- Exercise
When you copy the data, keep every word exactly as it is and leave the pictures out.

- Data segment
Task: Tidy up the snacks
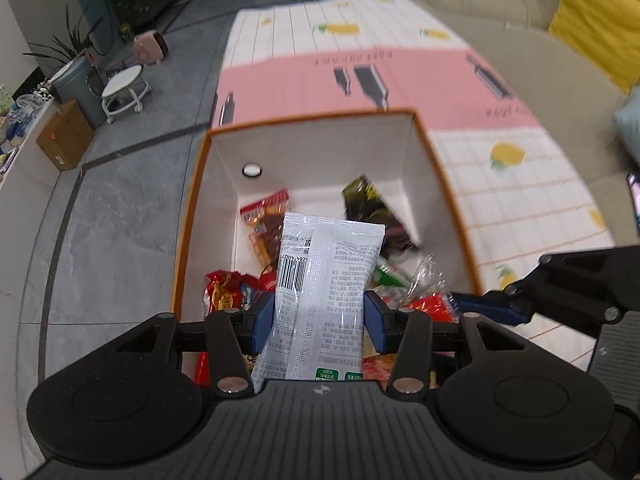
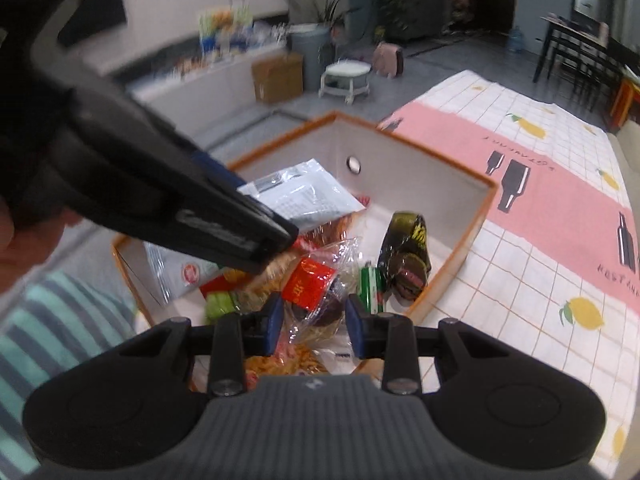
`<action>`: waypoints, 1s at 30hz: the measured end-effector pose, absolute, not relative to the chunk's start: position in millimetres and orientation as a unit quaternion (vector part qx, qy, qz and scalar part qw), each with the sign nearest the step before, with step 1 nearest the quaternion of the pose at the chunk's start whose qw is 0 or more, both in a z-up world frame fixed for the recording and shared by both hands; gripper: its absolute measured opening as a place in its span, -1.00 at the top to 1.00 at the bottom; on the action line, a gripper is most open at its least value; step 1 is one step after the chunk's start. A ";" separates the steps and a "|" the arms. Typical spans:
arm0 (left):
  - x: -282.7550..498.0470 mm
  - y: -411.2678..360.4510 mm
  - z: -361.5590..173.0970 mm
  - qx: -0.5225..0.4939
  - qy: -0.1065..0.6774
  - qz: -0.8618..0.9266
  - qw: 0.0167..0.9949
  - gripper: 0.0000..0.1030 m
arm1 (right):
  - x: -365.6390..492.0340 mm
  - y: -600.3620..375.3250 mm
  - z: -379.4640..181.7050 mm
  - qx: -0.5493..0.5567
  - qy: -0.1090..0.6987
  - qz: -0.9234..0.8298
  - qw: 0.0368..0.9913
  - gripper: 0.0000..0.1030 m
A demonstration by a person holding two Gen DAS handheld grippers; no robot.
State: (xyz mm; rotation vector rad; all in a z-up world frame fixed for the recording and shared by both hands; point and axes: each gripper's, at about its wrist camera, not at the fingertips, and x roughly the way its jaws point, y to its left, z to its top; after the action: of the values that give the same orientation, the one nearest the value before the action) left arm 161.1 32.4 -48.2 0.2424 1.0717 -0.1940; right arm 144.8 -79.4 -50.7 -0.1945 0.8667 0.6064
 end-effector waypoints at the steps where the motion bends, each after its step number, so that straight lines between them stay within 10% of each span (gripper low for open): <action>1: 163.2 34.7 -52.8 0.116 0.514 -0.091 0.845 -0.04 | 147.6 -75.5 -54.7 -0.105 0.418 0.288 0.855 0.40; 25: 182.3 47.8 -100.9 0.110 0.568 -0.084 0.811 -0.08 | 164.1 -43.2 -84.0 -0.236 0.427 0.303 0.818 0.33; 30: 179.5 45.9 -89.9 0.116 0.565 -0.084 0.812 -0.24 | 165.8 -45.2 -76.5 -0.232 0.430 0.309 0.816 -0.12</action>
State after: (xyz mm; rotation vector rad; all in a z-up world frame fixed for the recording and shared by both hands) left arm 179.5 45.9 -89.9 0.2485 1.2074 -0.1796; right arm 165.8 -45.2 -76.5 -0.4957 0.9174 0.6579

- Exercise response
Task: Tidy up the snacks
`<action>`: waypoints, 1s at 30hz: the measured end-effector pose, absolute, not relative to the chunk's start: position in millimetres and orientation as a unit quaternion (vector part qx, qy, qz and scalar part qw), each with the sign nearest the step before, with step 1 nearest the quaternion of the pose at the chunk's start whose qw is 0 or more, both in a z-up world frame fixed for the recording and shared by both hands; gripper: its absolute measured opening as a place in its span, -1.00 at the top to 1.00 at the bottom; on the action line, a gripper is most open at its least value; step 1 is one step after the chunk's start. A ";" separates the steps and a "|" the arms. Typical spans:
arm0 (left):
  - x: -282.7550..498.0470 mm
  - y: -411.2678..360.4510 mm
  - z: -361.5590..173.0970 mm
  - qx: -0.5225..0.4939
  - qy: -0.1065..0.6774
  - qz: -0.8618..0.9266
  - qw: 0.0167..0.9949
  - gripper: 0.0000..0.1030 m
arm1 (right):
  - x: -365.6390..492.0340 mm
  - y: -600.3620..375.3250 mm
  - z: -379.4640..181.7050 mm
  - qx: -0.5493..0.5567
  - qy: -0.1090..0.6987
  - qz: -0.9234..0.8298
  - qw: 0.0368..0.9913
  - gripper: 0.0000..0.1030 m
A demonstration by a person holding two Gen DAS handheld grippers; no robot.
State: (xyz mm; rotation vector rad; all in a z-up world frame fixed for the recording and shared by both hands; point and axes: each gripper's, at about its wrist camera, not at the fingertips, and x roughly the way its jaws point, y to its left, z to its top; after the action: of the values that give the same orientation, the one nearest the value before the action) left arm 161.1 32.4 -48.2 0.2424 1.0717 -0.1940; right arm 144.8 -79.4 -50.7 -0.1945 0.8667 0.6064
 end-effector waypoints at the steps where the motion bends, each after its step number, so that straight lines between them stay within 10% of each span (gripper low for open): <action>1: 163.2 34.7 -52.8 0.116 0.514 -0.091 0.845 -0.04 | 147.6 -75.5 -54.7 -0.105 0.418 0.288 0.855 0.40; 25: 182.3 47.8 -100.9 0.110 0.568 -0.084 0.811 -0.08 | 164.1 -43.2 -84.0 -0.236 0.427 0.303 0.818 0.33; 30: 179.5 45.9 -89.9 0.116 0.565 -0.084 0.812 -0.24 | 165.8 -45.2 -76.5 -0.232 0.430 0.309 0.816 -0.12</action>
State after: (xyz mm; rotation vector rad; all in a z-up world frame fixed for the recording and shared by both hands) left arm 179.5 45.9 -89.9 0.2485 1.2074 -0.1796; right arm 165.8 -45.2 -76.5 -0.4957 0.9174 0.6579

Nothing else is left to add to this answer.